§ **WHAT NEEDS TO BE DONE**: Please find the lines in the entries below that contain the word "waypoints", and copy each one.

*** Block opens ***

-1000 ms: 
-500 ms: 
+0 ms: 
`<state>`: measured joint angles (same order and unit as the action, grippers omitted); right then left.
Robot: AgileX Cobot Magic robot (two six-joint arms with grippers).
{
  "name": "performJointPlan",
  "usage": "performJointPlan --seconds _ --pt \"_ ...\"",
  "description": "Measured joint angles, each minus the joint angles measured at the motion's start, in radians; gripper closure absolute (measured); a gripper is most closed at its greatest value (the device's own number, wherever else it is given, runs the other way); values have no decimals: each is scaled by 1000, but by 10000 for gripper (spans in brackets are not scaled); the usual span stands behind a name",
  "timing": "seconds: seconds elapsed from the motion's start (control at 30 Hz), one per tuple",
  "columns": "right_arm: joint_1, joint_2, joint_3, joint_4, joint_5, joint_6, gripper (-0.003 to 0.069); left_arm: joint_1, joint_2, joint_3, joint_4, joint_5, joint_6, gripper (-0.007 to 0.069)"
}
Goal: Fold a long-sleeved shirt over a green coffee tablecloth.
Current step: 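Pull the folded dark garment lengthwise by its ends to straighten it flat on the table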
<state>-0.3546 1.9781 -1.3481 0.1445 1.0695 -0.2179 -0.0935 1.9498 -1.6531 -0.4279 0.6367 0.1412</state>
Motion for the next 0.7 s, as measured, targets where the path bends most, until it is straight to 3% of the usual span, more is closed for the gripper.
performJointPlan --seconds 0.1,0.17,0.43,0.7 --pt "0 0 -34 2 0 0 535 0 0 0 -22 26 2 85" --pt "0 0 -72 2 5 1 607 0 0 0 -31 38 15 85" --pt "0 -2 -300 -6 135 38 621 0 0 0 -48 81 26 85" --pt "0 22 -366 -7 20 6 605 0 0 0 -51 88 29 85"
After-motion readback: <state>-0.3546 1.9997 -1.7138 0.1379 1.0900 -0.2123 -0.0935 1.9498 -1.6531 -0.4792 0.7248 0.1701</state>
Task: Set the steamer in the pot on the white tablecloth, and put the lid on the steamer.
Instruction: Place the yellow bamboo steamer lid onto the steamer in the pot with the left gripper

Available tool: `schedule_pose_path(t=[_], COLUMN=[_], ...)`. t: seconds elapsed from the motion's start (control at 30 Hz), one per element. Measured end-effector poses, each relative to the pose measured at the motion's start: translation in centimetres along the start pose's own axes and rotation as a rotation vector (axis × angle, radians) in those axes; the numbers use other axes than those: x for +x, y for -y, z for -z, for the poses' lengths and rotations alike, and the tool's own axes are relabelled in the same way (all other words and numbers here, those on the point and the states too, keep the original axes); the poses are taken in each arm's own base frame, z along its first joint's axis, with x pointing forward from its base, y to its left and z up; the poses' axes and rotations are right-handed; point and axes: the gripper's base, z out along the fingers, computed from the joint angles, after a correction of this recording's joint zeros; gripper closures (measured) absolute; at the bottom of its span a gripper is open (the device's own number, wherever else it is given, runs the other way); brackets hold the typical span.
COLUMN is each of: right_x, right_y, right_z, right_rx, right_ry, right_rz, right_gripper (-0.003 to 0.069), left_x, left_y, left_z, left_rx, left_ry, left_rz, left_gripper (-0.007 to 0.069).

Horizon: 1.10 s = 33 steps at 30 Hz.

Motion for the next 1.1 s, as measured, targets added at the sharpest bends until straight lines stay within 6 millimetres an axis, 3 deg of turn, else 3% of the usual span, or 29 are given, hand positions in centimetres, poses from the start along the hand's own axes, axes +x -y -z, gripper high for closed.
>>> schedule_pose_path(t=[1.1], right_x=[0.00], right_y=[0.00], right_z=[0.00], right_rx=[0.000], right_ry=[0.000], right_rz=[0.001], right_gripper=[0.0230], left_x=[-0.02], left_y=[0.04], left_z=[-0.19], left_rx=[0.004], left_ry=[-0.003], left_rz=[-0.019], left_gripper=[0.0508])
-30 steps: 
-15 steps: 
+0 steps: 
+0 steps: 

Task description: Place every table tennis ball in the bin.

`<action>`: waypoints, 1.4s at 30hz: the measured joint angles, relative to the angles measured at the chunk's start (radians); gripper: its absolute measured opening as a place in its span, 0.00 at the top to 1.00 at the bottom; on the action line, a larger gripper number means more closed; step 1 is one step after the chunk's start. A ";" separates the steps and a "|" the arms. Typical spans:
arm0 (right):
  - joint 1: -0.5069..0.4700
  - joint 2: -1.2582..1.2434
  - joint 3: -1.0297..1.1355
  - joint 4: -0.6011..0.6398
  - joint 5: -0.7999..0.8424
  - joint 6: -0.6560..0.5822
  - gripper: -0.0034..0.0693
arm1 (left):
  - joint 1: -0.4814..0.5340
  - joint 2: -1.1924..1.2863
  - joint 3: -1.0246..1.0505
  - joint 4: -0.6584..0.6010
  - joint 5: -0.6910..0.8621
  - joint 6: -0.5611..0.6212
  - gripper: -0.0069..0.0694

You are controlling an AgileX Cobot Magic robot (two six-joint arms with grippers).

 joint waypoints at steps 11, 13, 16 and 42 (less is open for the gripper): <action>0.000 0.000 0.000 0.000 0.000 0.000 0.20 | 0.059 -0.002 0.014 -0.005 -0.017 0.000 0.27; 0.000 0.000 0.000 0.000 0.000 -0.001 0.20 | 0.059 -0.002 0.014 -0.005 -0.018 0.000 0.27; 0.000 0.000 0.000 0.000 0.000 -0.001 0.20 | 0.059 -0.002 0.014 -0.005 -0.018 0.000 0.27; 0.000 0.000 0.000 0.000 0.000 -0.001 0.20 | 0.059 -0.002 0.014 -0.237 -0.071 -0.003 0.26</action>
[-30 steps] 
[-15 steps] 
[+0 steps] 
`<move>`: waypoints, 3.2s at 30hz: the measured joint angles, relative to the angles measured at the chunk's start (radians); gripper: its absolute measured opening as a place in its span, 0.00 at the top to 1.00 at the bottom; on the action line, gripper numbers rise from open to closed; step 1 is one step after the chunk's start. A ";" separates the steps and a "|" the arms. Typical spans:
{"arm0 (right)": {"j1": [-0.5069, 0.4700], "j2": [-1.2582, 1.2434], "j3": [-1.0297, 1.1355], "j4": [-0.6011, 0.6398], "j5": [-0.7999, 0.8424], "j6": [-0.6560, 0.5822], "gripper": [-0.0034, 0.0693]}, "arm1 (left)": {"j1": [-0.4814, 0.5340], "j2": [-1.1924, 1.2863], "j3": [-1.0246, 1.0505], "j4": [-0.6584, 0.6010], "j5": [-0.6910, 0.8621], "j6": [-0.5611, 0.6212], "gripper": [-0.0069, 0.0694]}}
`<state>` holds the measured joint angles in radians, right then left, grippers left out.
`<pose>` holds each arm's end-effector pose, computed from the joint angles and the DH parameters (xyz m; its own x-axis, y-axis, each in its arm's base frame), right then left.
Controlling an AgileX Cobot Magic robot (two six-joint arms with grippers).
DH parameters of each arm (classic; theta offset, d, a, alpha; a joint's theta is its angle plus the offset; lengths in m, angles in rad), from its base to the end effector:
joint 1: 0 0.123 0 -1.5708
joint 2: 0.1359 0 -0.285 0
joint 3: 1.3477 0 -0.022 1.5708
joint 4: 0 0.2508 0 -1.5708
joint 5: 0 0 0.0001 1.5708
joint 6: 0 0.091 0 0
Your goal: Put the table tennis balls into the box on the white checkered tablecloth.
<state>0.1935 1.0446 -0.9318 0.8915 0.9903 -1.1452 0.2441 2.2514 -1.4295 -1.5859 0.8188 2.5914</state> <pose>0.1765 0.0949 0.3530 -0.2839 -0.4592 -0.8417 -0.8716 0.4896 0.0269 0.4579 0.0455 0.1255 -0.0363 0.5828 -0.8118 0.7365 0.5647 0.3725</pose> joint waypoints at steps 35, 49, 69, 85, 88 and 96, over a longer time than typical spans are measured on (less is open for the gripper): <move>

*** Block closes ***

§ **PROBLEM SOLUTION**:
`<action>`: waypoints, 1.4s at 30hz: the measured joint angles, relative to the angles measured at the chunk's start (radians); gripper: its absolute measured opening as a place in its span, 0.00 at the top to 1.00 at the bottom; on the action line, a larger gripper number means more closed; step 1 is one step after the chunk's start. A ";" separates the steps and a "|" the arms. Typical spans:
 joint waypoints at steps 11, 13, 16 and 42 (less is open for the gripper): <action>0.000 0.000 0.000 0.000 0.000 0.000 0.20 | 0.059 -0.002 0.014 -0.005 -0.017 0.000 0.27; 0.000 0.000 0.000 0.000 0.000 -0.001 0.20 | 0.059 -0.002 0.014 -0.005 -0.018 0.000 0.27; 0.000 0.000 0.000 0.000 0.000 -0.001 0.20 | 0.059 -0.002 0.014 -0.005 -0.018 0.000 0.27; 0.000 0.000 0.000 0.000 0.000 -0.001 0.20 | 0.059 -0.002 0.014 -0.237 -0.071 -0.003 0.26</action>
`<move>`: waypoints, 3.2s at 30hz: the measured joint angles, relative to the angles measured at the chunk's start (radians); gripper: its absolute measured opening as a place in its span, 0.00 at the top to 1.00 at the bottom; on the action line, gripper numbers rise from open to closed; step 1 is one step after the chunk's start. A ";" separates the steps and a "|" the arms. Typical spans:
<state>0.1935 1.0446 -0.9318 0.8915 0.9903 -1.1452 0.2441 2.2514 -1.4295 -1.5859 0.8188 2.5914</state> <pose>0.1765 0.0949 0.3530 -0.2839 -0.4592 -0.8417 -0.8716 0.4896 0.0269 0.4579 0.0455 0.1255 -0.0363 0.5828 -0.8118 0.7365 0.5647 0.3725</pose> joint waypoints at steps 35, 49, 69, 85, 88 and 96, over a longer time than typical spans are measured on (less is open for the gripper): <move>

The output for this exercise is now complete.